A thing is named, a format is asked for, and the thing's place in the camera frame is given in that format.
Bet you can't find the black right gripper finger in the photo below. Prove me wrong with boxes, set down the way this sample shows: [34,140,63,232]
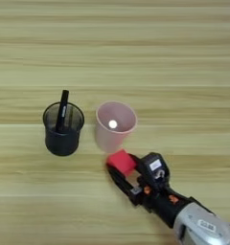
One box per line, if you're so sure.
[106,165,144,200]
[127,152,145,170]

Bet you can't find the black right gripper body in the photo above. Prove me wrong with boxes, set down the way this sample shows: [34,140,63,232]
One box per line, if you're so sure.
[129,184,192,230]

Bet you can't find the red cube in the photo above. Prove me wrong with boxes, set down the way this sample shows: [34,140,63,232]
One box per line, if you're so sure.
[105,148,138,177]

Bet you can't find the black mesh pen holder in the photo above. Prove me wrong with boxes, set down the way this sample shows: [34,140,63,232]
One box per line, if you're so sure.
[42,101,85,157]

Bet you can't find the black box with white label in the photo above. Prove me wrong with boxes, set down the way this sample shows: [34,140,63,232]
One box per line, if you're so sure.
[141,151,171,189]

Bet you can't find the pink plastic cup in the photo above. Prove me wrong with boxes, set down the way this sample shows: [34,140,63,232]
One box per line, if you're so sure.
[94,100,139,155]

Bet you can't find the black marker pen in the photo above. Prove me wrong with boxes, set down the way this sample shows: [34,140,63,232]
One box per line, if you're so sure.
[55,89,70,133]

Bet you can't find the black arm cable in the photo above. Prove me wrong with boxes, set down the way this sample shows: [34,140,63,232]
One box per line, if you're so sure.
[187,194,230,233]

--

**AIM OF THE EXERCISE:** The line containing "Bet you can't find the black marker" and all lines after it, through the end of the entries above, are to be returned exactly and alone.

**EXERCISE ANSWER:**
Bet you can't find the black marker pen in the photo above. Prove me wrong with boxes, set down the way this sample shows: [34,140,63,232]
One box per line, if you're so sure.
[55,89,70,133]

Bet you can't find the black arm cable in the photo above. Prove me wrong with boxes, set down the way this sample shows: [34,140,63,232]
One box per line, if you're so sure.
[187,194,230,233]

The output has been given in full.